WORK INSTRUCTION: The line containing "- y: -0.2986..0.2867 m" marks the end: output every line of the data up to it, and that line too, exactly as written.

[Stored entries]
::::::::::

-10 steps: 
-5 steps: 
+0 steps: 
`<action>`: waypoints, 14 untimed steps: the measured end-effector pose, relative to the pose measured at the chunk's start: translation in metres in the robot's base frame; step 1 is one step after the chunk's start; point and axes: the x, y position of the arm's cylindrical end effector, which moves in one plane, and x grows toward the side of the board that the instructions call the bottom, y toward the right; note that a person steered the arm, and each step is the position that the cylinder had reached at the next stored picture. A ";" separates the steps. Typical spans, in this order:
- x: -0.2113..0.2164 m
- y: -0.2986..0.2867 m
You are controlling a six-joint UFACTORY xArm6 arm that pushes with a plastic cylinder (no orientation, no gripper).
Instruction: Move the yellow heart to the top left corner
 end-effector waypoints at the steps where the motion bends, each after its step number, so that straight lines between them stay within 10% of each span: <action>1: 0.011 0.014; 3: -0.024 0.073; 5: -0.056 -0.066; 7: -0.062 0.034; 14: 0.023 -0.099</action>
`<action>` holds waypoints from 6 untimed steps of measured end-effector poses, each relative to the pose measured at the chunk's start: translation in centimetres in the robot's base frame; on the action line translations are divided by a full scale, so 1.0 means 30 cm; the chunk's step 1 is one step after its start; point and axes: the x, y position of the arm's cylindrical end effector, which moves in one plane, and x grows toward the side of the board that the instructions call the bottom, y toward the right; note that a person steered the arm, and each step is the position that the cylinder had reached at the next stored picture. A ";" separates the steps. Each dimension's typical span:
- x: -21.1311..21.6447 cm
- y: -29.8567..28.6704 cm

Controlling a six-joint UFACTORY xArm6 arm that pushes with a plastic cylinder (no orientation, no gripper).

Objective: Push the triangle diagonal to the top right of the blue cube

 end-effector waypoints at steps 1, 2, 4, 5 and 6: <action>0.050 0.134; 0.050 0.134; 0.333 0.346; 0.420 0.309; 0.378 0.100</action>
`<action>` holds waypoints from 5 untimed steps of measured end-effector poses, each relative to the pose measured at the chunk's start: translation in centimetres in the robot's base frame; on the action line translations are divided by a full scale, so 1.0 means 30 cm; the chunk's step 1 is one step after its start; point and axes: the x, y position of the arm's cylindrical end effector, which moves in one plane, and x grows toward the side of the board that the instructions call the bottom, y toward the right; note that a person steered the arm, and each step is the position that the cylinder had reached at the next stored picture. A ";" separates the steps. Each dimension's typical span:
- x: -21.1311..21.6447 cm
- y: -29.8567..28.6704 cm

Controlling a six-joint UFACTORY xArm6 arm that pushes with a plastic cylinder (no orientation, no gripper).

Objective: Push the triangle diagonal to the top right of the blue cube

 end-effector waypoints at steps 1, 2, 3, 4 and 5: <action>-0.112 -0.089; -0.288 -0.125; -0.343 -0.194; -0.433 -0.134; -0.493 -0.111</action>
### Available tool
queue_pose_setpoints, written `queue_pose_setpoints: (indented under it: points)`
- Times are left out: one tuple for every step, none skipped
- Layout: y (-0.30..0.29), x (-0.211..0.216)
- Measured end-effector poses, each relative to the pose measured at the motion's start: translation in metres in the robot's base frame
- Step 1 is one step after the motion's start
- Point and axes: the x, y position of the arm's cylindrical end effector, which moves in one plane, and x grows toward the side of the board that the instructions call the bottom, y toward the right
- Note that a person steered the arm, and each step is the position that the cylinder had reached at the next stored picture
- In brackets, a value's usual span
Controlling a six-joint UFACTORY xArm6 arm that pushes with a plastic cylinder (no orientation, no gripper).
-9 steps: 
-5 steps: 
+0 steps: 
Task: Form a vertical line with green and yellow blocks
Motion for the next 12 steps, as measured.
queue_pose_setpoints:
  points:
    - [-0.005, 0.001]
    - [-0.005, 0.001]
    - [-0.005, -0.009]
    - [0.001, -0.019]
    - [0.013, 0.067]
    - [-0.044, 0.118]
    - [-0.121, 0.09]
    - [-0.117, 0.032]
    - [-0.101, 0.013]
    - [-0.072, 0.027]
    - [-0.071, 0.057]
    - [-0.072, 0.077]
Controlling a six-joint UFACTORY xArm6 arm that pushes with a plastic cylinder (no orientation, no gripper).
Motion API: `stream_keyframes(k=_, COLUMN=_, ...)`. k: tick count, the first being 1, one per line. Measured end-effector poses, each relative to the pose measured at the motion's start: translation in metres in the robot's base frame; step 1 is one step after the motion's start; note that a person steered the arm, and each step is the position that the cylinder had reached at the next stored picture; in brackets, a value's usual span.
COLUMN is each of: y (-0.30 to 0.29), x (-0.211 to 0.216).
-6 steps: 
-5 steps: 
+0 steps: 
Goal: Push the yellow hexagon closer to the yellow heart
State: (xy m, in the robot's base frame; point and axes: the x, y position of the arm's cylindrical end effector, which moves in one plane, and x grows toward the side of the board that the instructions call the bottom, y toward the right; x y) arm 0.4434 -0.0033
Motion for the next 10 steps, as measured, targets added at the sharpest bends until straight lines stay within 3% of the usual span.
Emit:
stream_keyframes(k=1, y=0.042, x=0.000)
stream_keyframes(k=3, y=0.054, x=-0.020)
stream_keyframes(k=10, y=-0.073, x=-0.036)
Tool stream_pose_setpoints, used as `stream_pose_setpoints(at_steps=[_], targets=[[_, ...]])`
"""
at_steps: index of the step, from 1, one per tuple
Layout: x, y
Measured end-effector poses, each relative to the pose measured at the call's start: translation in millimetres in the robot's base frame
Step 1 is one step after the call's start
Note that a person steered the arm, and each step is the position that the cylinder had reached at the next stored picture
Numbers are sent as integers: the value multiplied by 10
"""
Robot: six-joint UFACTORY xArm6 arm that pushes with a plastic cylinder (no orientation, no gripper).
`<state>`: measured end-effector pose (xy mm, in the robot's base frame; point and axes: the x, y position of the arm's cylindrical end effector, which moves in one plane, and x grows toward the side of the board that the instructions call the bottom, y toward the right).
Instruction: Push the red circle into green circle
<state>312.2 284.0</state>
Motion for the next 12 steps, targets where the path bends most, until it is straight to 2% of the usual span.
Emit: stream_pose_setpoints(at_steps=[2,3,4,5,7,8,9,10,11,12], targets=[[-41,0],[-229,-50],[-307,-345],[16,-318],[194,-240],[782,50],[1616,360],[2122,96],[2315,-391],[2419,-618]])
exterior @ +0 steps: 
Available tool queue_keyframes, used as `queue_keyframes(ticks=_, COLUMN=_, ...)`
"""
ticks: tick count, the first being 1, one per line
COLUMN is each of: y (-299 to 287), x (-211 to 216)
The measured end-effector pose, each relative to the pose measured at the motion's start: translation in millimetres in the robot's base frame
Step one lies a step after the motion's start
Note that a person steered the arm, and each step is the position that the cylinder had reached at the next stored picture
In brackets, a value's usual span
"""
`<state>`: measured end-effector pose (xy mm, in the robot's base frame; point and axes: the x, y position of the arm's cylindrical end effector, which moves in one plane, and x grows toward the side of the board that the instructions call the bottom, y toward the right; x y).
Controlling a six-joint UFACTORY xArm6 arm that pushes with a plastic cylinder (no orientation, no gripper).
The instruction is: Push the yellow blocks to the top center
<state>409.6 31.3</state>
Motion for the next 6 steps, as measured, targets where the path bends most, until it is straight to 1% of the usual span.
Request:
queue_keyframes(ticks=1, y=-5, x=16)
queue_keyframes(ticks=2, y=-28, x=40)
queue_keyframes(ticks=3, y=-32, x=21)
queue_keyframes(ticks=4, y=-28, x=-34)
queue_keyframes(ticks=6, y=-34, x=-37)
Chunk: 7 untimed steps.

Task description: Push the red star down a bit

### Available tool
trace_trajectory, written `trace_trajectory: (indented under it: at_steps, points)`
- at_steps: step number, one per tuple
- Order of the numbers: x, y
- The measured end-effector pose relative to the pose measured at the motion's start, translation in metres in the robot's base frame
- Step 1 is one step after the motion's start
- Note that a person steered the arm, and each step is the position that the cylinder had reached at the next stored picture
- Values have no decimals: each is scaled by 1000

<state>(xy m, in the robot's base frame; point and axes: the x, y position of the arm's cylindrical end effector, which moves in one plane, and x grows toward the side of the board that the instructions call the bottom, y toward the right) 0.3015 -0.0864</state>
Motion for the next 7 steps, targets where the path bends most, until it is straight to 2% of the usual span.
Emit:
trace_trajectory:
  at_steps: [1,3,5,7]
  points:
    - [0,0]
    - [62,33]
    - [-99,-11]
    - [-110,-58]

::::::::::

EXERCISE SOLUTION:
-10 steps: 
-5 steps: 
+0 steps: 
`<action>`: waypoints, 14 untimed steps: the measured end-effector pose, relative to the pose measured at the chunk's start: translation in metres in the robot's base frame; step 1 is one step after the chunk's start; point and axes: the x, y position of the arm's cylindrical end effector, which moves in one plane, and x grows toward the side of the board that the instructions call the bottom, y toward the right; note that a person steered the arm, and each step is the position that the cylinder had reached at the next stored picture. A ";" separates the steps. Typical spans, in this order:
- x: -0.2113..0.2164 m
- y: -0.2986..0.2867 m

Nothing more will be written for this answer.